• [The data]:
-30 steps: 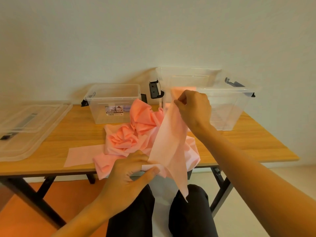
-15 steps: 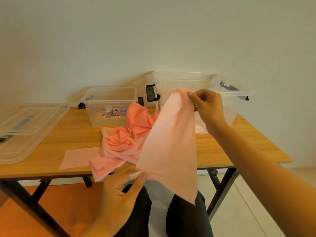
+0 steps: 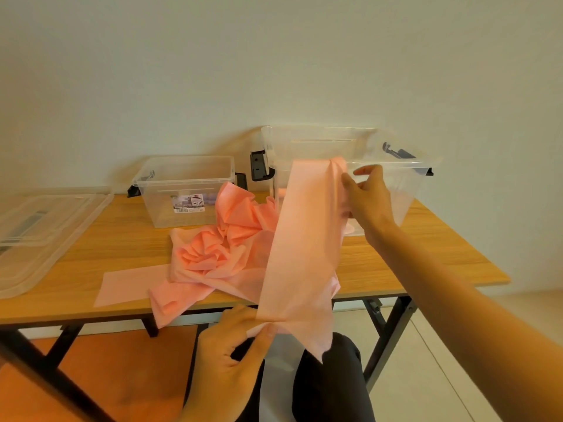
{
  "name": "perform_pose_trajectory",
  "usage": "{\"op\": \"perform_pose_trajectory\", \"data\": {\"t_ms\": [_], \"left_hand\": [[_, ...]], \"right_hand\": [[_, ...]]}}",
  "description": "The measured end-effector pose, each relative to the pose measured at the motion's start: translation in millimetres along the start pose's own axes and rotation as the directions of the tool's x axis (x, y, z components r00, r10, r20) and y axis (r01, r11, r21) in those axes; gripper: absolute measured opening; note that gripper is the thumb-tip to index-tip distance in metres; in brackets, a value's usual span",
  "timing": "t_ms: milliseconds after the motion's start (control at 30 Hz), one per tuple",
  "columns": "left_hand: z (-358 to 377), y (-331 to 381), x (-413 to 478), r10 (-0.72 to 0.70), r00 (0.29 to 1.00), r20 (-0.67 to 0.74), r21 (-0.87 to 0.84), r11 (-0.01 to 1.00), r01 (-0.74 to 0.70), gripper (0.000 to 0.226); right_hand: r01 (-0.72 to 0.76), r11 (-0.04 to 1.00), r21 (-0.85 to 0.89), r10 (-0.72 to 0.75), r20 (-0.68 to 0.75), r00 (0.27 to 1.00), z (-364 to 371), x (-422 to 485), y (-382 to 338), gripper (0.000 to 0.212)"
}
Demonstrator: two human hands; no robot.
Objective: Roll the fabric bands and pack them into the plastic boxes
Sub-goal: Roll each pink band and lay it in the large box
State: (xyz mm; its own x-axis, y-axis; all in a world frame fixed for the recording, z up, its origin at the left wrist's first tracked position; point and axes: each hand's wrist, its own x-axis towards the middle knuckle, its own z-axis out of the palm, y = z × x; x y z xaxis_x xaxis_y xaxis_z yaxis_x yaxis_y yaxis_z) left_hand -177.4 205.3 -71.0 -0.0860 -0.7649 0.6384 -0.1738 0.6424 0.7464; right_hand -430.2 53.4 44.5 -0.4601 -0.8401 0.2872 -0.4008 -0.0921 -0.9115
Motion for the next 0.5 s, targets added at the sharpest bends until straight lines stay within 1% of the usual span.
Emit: {"op": "perform_pose_trajectory", "data": {"t_ms": [67,100,133,200,300,367,400,433,467,500], "left_hand": [[1.4,0.3,-0.3,0.029,1.0,0.005,0.027,0.999,-0.029,0.024],[2.1,0.3,0.1,0.043,0.999,0.009,0.04,0.998,-0.044,0.023],[2.8,0.5,0.3,0.058,0.998,0.015,0.047,0.997,-0.058,0.022],[4.7,1.4,0.9,0.081,0.996,0.027,0.051,0.995,-0.082,0.021],[6.1,3.0,0.6,0.074,0.997,0.033,0.045,0.996,-0.075,0.021],[6.3,2.6,-0.4,0.067,0.997,0.04,0.039,0.997,-0.069,0.022],[6.2,2.5,-1.0,0.059,0.997,0.042,0.037,0.997,-0.06,0.022],[5.9,2.5,-1.1,0.049,0.998,0.041,0.033,0.998,-0.05,0.022],[5.4,2.4,-1.0,0.035,0.999,0.037,0.028,0.999,-0.036,0.021],[5.5,1.9,-1.0,0.019,0.999,0.033,0.022,1.0,-0.02,0.02]], "right_hand": [[0.151,0.978,-0.147,-0.149,0.024,0.988,4.2,1.3,-8.6,0.05],[0.195,0.954,-0.227,-0.197,0.014,0.98,7.3,3.0,-12.7,0.056],[0.211,0.933,-0.291,-0.223,-0.008,0.975,10.3,5.5,-15.6,0.057],[0.198,0.924,-0.326,-0.229,-0.06,0.972,15.0,11.9,-20.2,0.046],[0.114,0.98,-0.164,-0.132,-0.102,0.986,17.8,21.7,-23.9,0.024],[0.104,0.988,-0.111,-0.117,-0.124,0.985,14.3,28.3,-24.1,0.007],[0.101,0.989,-0.109,-0.116,-0.15,0.982,10.2,30.1,-23.5,0.003],[0.08,0.993,-0.09,-0.096,-0.191,0.977,5.0,32.0,-22.5,0.007],[0.041,0.998,-0.042,-0.05,-0.235,0.971,-1.1,33.5,-20.8,0.012],[-0.024,0.999,0.028,0.03,-0.268,0.963,-7.9,35.3,-17.7,0.015]]}}
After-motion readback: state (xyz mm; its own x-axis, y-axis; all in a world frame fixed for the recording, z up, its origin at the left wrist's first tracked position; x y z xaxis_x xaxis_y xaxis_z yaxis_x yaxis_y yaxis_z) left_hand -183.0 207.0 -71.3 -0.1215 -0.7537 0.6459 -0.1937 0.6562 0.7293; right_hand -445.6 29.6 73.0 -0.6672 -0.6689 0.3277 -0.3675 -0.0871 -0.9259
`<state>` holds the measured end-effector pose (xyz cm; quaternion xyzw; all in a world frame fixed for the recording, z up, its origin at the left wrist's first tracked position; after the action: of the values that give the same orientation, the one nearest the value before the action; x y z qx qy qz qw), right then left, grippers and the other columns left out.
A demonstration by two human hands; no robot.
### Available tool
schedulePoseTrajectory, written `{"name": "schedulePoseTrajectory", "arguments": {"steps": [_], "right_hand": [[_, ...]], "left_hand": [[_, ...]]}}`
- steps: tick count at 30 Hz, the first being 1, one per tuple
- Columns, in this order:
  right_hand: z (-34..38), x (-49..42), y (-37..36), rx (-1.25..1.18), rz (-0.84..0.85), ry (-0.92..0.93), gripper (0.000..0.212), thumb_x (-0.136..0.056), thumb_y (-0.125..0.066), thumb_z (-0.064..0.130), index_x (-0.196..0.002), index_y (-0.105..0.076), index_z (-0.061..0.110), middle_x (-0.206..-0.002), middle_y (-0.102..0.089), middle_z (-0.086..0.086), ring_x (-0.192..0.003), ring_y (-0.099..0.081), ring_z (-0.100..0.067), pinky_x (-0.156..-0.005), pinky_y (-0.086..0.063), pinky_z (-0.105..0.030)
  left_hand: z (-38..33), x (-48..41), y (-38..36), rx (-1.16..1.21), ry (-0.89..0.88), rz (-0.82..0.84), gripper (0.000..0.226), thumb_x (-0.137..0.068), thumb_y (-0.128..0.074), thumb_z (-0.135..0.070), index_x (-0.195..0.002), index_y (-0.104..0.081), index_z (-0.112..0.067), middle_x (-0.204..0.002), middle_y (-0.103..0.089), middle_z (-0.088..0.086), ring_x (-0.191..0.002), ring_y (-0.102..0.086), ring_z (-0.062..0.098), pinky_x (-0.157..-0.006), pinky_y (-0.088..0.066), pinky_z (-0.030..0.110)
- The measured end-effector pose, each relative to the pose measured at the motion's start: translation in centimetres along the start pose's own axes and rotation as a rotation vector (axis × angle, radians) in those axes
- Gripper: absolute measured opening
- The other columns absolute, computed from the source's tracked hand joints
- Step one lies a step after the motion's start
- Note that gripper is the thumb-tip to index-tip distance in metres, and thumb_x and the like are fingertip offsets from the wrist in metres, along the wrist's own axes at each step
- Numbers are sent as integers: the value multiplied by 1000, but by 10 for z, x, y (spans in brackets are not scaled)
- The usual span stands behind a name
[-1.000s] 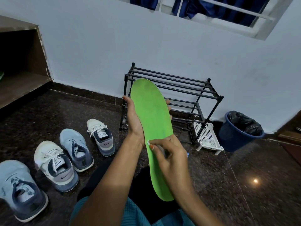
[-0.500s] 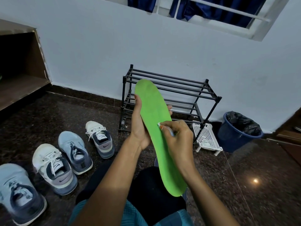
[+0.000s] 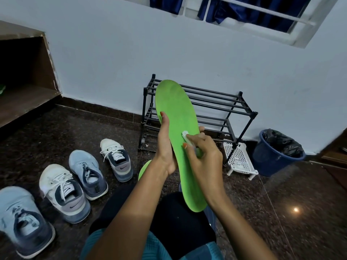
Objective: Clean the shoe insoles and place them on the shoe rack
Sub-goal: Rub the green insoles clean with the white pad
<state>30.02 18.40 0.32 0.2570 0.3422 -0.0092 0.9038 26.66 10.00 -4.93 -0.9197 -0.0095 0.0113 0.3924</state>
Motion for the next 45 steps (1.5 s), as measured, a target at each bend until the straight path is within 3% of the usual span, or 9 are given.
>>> {"name": "schedulePoseTrajectory", "arguments": {"steps": [2, 5, 9, 13, 18, 22, 27, 36, 45], "right_hand": [[0, 3, 0, 6, 11, -3, 28, -82, -57, 16, -107, -68, 12, -95, -54, 7, -92, -53, -2, -89, -45, -48], [-1, 1, -1, -15, 42, -19, 23, -83, -59, 10, -103, -70, 12, -97, -57, 3, -95, -53, -2, -91, -44, -47], [0, -3, 0, -30, 54, -31, 26, -76, -68, -4, -100, -70, 7, -83, -57, 7, -77, -54, 9, -73, -41, -4], [2, -6, 2, 57, 30, -25, 20, -77, -70, 4, -96, -71, 8, -78, -57, 7, -69, -53, -3, -77, -48, -29], [5, -12, 5, 111, -15, 23, 10, -80, -67, 5, -88, -71, 9, -79, -58, 5, -75, -57, -10, -78, -49, -45], [5, -12, 0, 65, 45, 53, 10, -75, -71, 1, -83, -71, 6, -81, -65, -2, -71, -60, -10, -83, -44, -14], [9, -2, -7, -11, 117, 53, 14, -76, -70, 0, -87, -72, 9, -78, -65, 2, -64, -55, -3, -64, -43, -8], [-1, -12, -6, 92, 86, 25, 13, -80, -67, 5, -92, -71, 7, -83, -65, -6, -74, -61, -20, -67, -52, -41], [9, 4, -10, 1, 133, 70, 13, -78, -67, -3, -87, -72, 5, -78, -59, -4, -67, -54, -6, -64, -42, -13]], "left_hand": [[-1, 0, -2, 11, -6, 11, 91, -87, -11, -74, -84, -77, -11, -96, -68, 17, -81, -66, 26, -78, -54, 37], [0, 0, -3, 41, -1, 10, 92, -87, -10, -74, -88, -74, -8, -93, -68, 17, -79, -67, 26, -73, -56, 35], [3, -2, -2, 60, 17, 8, 91, -85, -11, -77, -105, -69, -9, -95, -70, 18, -82, -69, 27, -74, -57, 37], [2, -2, 1, 19, 8, -7, 93, -85, -9, -77, -110, -63, -7, -95, -71, 18, -82, -69, 27, -73, -59, 36], [1, -1, 1, -18, -13, -14, 89, -87, -6, -74, -102, -64, -8, -82, -73, 11, -71, -70, 22, -59, -56, 29], [1, -2, 4, -9, 1, -11, 94, -84, -9, -77, -111, -62, -5, -92, -72, 16, -79, -71, 26, -64, -57, 32], [-1, -4, 6, 0, -16, -35, 97, -84, -9, -78, -100, -67, -3, -90, -71, 19, -77, -69, 28, -75, -56, 38], [0, -2, 4, -44, -29, -37, 93, -86, -4, -74, -102, -65, -6, -86, -72, 16, -74, -70, 24, -64, -59, 31], [-3, -2, 8, -43, -41, -51, 98, -85, -2, -76, -102, -66, -3, -88, -71, 17, -78, -69, 26, -75, -57, 37]]}}
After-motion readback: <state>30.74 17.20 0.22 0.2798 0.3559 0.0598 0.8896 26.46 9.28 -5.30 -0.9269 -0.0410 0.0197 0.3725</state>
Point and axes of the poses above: each hand's wrist, its own x-axis away from the middle knuckle, its own y-axis out of the back of the hand, z = x × y, the point moved 9 cm from there along -x, towards the middle knuckle
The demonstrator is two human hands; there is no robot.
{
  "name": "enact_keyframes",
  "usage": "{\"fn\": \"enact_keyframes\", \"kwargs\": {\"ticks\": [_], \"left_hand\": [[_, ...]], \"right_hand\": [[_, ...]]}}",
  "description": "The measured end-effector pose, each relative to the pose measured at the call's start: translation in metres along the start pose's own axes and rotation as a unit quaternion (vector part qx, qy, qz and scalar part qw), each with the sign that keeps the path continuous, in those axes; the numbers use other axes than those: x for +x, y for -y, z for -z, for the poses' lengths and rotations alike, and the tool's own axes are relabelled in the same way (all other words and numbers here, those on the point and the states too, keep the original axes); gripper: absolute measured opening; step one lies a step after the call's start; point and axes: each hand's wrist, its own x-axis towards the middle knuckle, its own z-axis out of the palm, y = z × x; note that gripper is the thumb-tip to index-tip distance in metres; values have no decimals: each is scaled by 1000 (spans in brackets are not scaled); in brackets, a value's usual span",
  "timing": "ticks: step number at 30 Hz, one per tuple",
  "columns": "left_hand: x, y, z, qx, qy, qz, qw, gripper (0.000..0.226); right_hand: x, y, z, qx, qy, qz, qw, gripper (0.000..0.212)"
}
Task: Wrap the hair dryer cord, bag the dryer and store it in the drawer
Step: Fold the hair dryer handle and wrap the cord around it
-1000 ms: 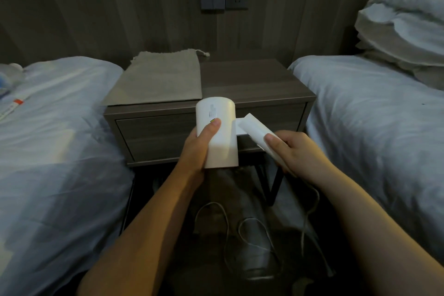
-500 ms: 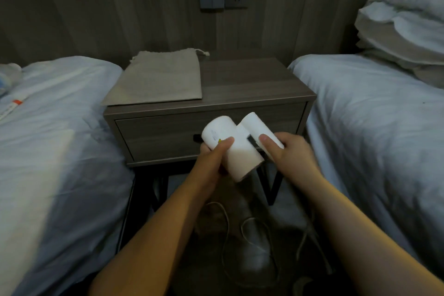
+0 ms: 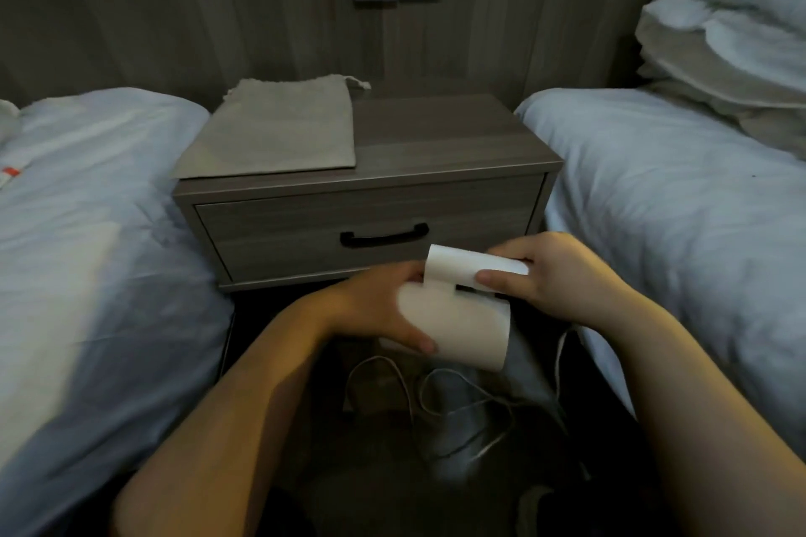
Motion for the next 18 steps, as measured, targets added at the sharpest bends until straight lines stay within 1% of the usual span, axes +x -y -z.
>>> {"fn": "enact_keyframes", "kwargs": {"ticks": [4, 7, 9, 10, 12, 13, 14, 16, 17, 18], "left_hand": [[-2, 5, 6, -56, -23, 3, 998, 79], [-7, 6, 11, -126, 18, 4, 992, 74], [-10, 7, 14, -147, 25, 1, 989, 67], [-10, 7, 15, -160, 13, -9, 987, 62], [-10, 6, 17, -200, -35, -27, 979, 45], [-11, 6, 19, -224, -57, -26, 973, 37], [-11, 5, 20, -247, -74, -21, 966, 34], [-11, 10, 22, -286, -93, 4, 954, 44], [-11, 12, 22, -311, -103, 25, 945, 49], [-12, 13, 23, -344, -114, 49, 931, 50]], "right_hand": [[-1, -1, -3, 51, -22, -2, 998, 22], [-1, -2, -2, 80, -24, 4, 996, 18], [0, -2, -2, 93, -27, 3, 995, 16], [0, -3, -4, 98, -32, -1, 995, 16], [3, -4, -7, 118, -64, -20, 991, 13], [6, -5, -9, 139, -96, -29, 985, 12], [8, -7, -10, 165, -133, -38, 977, 12], [14, -12, -7, 221, -200, -58, 953, 21], [16, -15, -5, 261, -218, -76, 937, 26], [17, -17, -3, 318, -222, -95, 917, 28]]}}
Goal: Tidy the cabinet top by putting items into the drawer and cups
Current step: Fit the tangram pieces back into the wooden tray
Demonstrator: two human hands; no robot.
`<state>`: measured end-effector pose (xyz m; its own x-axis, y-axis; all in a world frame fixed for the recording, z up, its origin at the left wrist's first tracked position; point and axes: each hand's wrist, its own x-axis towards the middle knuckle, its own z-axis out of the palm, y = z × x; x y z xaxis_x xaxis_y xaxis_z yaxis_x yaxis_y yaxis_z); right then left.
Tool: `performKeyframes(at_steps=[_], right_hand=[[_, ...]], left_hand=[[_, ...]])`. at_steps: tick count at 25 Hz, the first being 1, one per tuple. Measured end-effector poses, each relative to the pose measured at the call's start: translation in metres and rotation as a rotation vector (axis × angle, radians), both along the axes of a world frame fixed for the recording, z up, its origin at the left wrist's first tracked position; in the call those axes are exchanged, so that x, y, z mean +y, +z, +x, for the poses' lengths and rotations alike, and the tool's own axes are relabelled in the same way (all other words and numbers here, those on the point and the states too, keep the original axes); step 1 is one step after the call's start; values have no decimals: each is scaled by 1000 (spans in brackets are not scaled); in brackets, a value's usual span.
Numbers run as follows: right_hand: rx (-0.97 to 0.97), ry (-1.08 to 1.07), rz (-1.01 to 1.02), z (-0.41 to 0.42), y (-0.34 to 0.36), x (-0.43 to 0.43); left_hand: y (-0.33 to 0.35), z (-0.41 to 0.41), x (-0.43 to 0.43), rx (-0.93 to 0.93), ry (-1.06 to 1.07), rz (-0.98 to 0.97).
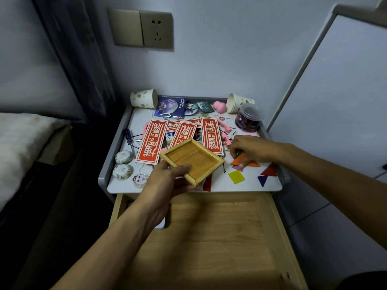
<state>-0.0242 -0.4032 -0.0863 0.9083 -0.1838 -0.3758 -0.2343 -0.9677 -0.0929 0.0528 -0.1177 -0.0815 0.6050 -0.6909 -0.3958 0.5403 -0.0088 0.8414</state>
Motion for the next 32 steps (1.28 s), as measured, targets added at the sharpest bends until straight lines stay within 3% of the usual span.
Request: performKeyframes(at_steps=[14,19,25,29,32], right_hand=[[-66,123,-258,-8,10,13],[-232,-42,-14,-8,22,14],[-764,-400,480,-24,46,58],[-945,-402,671,-39,42,96],[-953,-212,542,-38,31,118]], left_hand=[[4,-6,-4,35,-22,-2],[4,-6,-5,68,-14,1],[3,-6,-7,234,0,-36],[4,-10,-5,303,-70,-49],[3,-13,-4,294,-127,-49]])
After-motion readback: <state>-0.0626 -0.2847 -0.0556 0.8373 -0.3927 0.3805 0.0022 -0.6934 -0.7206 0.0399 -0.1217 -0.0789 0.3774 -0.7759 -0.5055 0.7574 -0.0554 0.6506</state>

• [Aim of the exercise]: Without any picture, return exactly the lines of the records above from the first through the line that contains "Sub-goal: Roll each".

• [Task output]:
-30 steps: 
-15 steps: 
+0 steps: 
{
  "name": "perform_pose_trajectory",
  "usage": "{\"op\": \"perform_pose_trajectory\", \"data\": {\"t_ms\": [_], \"left_hand\": [[_, ...]], \"right_hand\": [[_, ...]]}}",
  "description": "The measured end-effector pose, each relative to the pose measured at the motion's start: translation in millimetres along the start pose's own axes and rotation as the directions of the tool's x axis (x, y, z components r00, r10, r20) and y axis (r01, r11, r21) in those axes; gripper: absolute measured opening; note that gripper is the thumb-tip to index-tip distance in metres; in brackets, a value's usual span",
  "timing": "t_ms: milliseconds after the motion's start (control at 30 Hz), one per tuple",
  "columns": "left_hand: z (-358 to 377), y (-331 to 381), x (-413 to 478), r10 (-0.72 to 0.70), r00 (0.29 to 1.00), r20 (-0.67 to 0.74), r21 (-0.87 to 0.84), r11 (-0.01 to 1.00), r01 (-0.74 to 0.70), gripper (0.000 to 0.226); right_hand: r01 (-0.72 to 0.76), r11 (-0.04 to 1.00), r21 (-0.85 to 0.89), r10 (-0.72 to 0.75), r20 (-0.68 to 0.75), r00 (0.27 to 1.00), z (-364 to 371), x (-422 to 485), y (-382 to 338), gripper (0.000 to 0.212)"
}
Demonstrator: two human hands; no robot.
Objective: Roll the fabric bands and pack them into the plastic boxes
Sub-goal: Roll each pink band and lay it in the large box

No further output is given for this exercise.